If 2013′s link building industry could be summed up in one word, that word would be “interesting.” There were some big shakeups that other people have covered in various locations on the web, so I won’t go into that here; but, what I will discuss is what your 14 resolutions for 2014 could be.

1. Check Out Your Backlink Profile

If you’ve never run your own link report, do so now. There are some great tools out there — some that use their own databases and others that pull from other sources — and I can’t think of any major ones that I don’t like. You can get trial accounts, free day passes, or just use free versions if you don’t have a large link profile. If you do? Then go pay for a proper link analysis tool. They are completely invaluable.

Sure, you can get info from Google’s and Bing’s Webmaster Tools, but having a system that is independent of those engines is a good idea. Learn how to audit your own links.

If you think you have problems or you know you’ve been hit with a penalty, then I’d advise consulting with someone who deals with links for a living; but, every webmaster needs to know how to get a list of his or her links and do a basic analysis of the profile, even if you don’t always know how to dig into the data like a professional would.

Here’s a list of some popular tools that I’ve used before:

2. Keep A Constant Eye On Your Links

You’d be amazed at how quickly things can get out of hand, especially if you have some shady types building links for you. Not everyone is transparent about their methods and the risks involved — so if you don’t know what your link team is doing and suddenly 500 networked links appear that are all from comments in unrelated forums, it’s best to slam on the brakes before you wind up with 1500 more of them. I don’t think that every single new link needs to be visited and painstakingly analyzed of course; but, in general, you should be able to tell when something’s going wrong.

3. Set Up Both Google’s And Bing’s Webmaster Tools

It’s surprising how many people don’t have at least one of these set up and then have problems that they can’t nail down. They take almost no time to set up and they’re free, so set them up for each of your sites. You’ll see info on incoming links here (though again, I’d still not rely on those being the full picture), and if you get a manual penalty in Google, you’ll be notified through WMT. Last thing? Don’t just set up webmaster tools and leave them unattended forever. They contain some fantastic tools that can help you analyze your sites.

4. Take Advantage Of Easy Local Wins If You Have A Physical Office

Set up Foursquare and Facebook accounts and use them. At a minimum, set up your business in the local sections of Google and Bing.

Note: If you’re serious about local, check out Andrew Shotland’s great piece on 5 trusted accounts you should have.
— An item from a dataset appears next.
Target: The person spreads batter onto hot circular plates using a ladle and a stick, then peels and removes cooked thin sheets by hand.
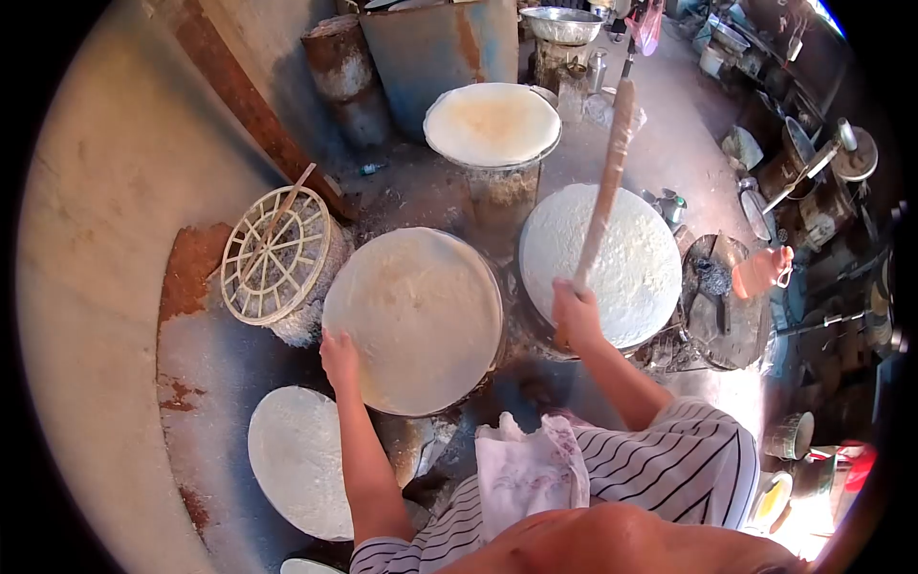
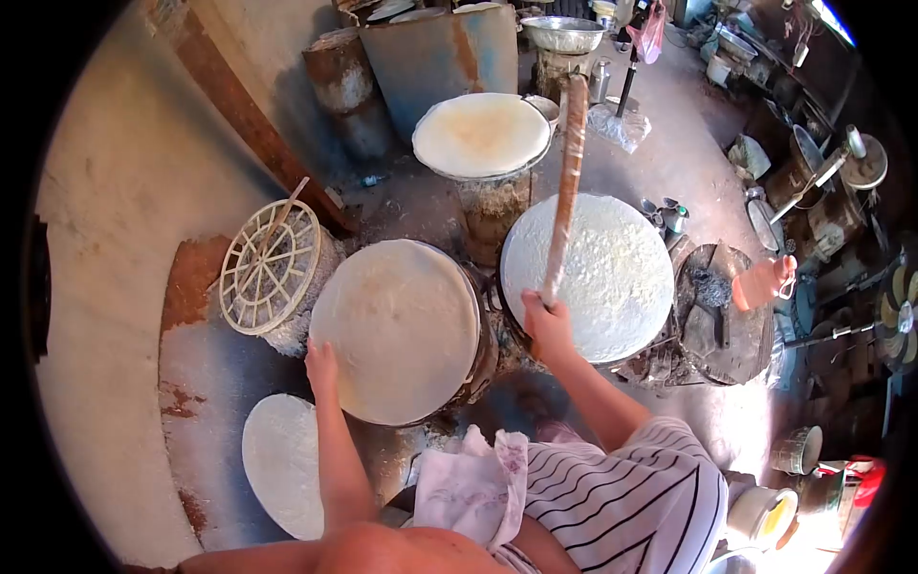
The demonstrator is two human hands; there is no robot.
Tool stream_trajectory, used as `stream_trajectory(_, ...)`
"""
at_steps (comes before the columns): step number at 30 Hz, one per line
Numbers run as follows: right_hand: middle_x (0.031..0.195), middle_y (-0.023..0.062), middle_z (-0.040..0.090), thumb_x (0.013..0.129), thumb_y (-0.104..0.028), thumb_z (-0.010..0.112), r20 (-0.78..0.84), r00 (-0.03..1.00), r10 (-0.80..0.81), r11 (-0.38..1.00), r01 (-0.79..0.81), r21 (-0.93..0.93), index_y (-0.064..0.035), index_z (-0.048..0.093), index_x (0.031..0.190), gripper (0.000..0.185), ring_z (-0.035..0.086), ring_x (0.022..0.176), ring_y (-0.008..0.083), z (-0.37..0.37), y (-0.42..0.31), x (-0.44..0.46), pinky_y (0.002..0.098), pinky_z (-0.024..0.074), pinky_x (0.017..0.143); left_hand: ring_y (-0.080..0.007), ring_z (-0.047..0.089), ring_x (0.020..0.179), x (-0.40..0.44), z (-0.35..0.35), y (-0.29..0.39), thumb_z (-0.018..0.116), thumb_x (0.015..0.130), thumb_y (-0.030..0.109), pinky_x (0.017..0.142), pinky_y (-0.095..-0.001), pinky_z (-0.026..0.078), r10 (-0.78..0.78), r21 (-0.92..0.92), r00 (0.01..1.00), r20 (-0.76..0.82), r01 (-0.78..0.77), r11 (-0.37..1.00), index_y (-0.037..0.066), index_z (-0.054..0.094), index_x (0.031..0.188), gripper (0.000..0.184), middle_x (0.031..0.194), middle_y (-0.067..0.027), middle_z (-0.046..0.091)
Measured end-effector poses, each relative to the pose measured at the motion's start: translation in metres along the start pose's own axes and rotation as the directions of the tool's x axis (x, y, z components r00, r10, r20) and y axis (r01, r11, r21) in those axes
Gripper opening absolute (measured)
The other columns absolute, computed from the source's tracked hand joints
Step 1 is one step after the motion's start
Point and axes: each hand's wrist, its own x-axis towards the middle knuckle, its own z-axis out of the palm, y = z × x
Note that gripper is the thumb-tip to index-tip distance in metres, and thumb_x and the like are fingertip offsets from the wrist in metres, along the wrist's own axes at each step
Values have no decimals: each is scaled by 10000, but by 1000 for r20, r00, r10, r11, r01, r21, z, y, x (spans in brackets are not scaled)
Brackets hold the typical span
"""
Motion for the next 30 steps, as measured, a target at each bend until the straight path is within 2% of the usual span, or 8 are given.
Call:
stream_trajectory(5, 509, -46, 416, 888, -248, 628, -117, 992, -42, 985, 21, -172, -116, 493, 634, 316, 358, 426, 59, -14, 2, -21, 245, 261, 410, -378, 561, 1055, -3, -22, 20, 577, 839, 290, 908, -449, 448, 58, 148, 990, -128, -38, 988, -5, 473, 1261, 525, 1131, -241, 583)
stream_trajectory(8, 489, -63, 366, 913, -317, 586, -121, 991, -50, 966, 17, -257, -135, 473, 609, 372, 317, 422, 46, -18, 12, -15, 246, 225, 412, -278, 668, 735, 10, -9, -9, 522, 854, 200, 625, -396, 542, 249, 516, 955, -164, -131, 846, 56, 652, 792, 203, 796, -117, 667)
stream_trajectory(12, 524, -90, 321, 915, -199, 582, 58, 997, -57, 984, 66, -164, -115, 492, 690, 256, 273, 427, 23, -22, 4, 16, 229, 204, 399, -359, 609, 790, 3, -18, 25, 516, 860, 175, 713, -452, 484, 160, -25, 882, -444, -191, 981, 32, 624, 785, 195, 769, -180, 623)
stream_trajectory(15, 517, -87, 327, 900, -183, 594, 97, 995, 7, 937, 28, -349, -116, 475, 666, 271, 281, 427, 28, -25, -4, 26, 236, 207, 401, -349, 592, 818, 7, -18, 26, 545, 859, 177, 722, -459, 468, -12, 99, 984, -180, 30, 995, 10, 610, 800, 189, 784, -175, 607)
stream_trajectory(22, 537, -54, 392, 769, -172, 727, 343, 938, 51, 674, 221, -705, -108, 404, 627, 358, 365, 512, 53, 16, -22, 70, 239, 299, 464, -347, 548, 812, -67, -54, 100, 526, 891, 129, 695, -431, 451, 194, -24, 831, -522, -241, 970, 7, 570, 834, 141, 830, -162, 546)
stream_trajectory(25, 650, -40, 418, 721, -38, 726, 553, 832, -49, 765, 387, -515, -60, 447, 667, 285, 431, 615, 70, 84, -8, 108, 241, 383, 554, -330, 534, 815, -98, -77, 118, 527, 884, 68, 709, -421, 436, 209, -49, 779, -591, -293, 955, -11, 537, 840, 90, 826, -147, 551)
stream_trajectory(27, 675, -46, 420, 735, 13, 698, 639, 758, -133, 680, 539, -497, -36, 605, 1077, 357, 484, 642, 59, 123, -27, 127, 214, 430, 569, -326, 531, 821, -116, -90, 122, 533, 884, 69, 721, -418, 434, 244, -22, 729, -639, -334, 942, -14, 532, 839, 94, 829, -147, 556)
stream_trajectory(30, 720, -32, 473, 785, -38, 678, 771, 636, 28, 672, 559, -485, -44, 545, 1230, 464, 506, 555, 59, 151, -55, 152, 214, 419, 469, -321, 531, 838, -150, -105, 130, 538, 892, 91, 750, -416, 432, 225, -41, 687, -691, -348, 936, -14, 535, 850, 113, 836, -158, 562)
5. Stop Being Obsessed With Metrics

I’m not saying metrics don’t matter; that’s a simplistic and incorrect view. But some clients do have a total obsession with numbers. metrics

If a site looks like a great place for your link in terms of everything but the metrics, then go for it (as long it’s not penalized somehow). You may not get any benefit out of a PR 4 page that is totally irrelevant to your site, other than a ranking boost (which is still good, of course, but shouldn’t be all we think about). So, if you have the chance to get a link on a new blog that has some great social traction but doesn’t yet have the metrics to back it up, take it.

6. If You’re Going To Use Email For Outreach, Do It Well

This can mean a lot of things. Don’t assume the person getting the email is a man (you’d be amazed at how many “Hi Sir!” ones I get). Don’t offer your service to someone who does the exact same thing (again, you can’t imagine how many offers I get to build links for my site). Make sure offer people a way to get off your email list.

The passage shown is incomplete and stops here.